A notícia foi para o ar às 20h52, precisamente cinquenta e
dois minutos após o início do Noticiário. Cinquenta e dois minutos preenchidos
com assuntos prioritários – domésticos – os temas habituais. Nos episódios do
mundo, neste dia também aconteceu um massacre, que só seria importante se não
fossem mais importantes as luzes a acender e a apagar da árvore artificial.
No Paquistão houve um atentado talibã. Morreram 132
crianças, mas não faz mal, porque lá não se comemora o Natal.

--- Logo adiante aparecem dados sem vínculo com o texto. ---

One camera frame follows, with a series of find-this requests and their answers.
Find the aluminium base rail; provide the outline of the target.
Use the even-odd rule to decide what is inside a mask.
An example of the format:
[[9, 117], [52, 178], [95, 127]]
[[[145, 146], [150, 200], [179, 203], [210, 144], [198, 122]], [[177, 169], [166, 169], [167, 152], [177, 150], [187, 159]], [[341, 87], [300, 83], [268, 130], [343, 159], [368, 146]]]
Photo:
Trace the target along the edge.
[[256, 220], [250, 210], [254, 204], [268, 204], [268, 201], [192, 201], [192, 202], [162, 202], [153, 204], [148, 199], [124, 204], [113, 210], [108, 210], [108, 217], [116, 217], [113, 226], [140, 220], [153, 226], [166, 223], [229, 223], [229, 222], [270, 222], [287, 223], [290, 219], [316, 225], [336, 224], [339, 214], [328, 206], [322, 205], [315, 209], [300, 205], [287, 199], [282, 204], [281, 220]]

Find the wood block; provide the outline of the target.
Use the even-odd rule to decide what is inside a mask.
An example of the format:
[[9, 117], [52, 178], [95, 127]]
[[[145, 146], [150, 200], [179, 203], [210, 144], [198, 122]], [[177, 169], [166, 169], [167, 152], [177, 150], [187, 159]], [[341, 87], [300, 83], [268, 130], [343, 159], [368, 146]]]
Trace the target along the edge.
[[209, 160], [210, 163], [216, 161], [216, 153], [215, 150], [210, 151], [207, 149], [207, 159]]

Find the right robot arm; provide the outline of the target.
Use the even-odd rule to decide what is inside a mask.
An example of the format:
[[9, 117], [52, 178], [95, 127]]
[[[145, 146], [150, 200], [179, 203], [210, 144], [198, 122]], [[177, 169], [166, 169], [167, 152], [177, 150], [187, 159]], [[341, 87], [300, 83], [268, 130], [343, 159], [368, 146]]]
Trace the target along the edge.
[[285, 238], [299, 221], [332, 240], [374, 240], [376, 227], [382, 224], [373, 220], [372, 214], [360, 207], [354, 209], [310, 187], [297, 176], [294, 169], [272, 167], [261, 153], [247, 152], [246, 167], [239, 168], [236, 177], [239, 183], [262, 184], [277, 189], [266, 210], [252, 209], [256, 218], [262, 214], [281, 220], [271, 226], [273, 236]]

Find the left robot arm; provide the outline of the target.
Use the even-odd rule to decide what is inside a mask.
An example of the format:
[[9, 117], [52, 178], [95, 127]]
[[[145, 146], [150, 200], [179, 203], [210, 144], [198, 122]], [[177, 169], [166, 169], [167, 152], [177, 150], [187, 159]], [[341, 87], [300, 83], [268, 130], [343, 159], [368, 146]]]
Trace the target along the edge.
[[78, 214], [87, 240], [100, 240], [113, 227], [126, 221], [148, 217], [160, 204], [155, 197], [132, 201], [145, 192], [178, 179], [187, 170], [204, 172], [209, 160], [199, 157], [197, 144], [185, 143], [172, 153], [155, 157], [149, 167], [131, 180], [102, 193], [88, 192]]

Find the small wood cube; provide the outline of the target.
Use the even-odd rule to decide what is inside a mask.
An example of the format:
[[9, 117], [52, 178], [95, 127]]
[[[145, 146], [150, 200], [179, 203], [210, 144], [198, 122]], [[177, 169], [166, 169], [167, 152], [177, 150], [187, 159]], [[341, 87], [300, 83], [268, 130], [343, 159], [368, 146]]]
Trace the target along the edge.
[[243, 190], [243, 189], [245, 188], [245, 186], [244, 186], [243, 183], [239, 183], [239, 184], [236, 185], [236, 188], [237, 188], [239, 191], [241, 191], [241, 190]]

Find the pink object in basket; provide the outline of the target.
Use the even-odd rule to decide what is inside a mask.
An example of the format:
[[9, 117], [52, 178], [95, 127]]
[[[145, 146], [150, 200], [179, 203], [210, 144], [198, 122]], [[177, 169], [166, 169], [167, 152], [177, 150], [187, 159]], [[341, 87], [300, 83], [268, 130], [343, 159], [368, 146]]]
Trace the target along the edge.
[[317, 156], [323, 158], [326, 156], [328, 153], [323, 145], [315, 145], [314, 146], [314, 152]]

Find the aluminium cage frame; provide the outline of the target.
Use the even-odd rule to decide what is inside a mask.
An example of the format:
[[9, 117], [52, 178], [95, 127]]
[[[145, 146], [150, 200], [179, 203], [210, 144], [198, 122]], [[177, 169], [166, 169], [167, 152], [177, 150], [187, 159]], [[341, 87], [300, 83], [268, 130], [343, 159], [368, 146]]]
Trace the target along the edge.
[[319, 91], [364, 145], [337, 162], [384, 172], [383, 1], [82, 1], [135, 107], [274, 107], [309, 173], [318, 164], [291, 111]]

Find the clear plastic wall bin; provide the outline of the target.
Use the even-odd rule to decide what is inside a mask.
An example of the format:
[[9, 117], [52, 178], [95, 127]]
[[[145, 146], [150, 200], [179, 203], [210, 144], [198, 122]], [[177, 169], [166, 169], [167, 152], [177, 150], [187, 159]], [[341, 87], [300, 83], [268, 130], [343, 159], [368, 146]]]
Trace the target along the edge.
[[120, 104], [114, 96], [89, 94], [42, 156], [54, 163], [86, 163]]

Essa fatalidade não enegrece a comunhão entre os homens, que
por essas bandas esta época do ano diz-lhes pouco.
Lá não se preocupam com o presépio, os pinheirinhos
iluminados, o bom do bacalhau, os sonhos e as rabanadas, os presentinhos. São
gentes sem preocupações e como tal amorais.
Na Austrália morreram três pessoas, duas que estavam a tomar
café na cafetaria errada, e a terceira que sendo bárbara quase não conta como
pessoa.
Lá na Austrália,
comemoram o Natal e todos pensavam que podiam sair à rua tranquilamente para
comprar as figuras do presépio, sem se preocuparem com atentados, que só
acontecem nas localidades em que não se comemora o Natal. Enganam-se.
Na Nigéria raptaram centenas de crianças, estava-se longe da
data do Natal, mas também não teve importância porque já de si e todos os anos
morrem praticamente muitas pessoas sem sequer chegarem a Dezembro. E quem é que
agora, na azáfama de embrulhar os peugos para o avô se lembra de uma coisa
dessas?
Assuntos assim – mal dispostos - nunca deveriam passar na
televisão quando todos estamos concentrados na cadeia do amor que une as
famílias numa quadra que é tão linda. Desfocam, distraem, incomodam a harmonia,
mesmo em passando aos cinquenta e dois minutos de um jornal nacional, no
momento em que se está a lavar a louça e não se vê a notícia.
Público, 18/12
Os carrascos da Humanidade não se preocupam com efemérides. Matam quando lhes apetece.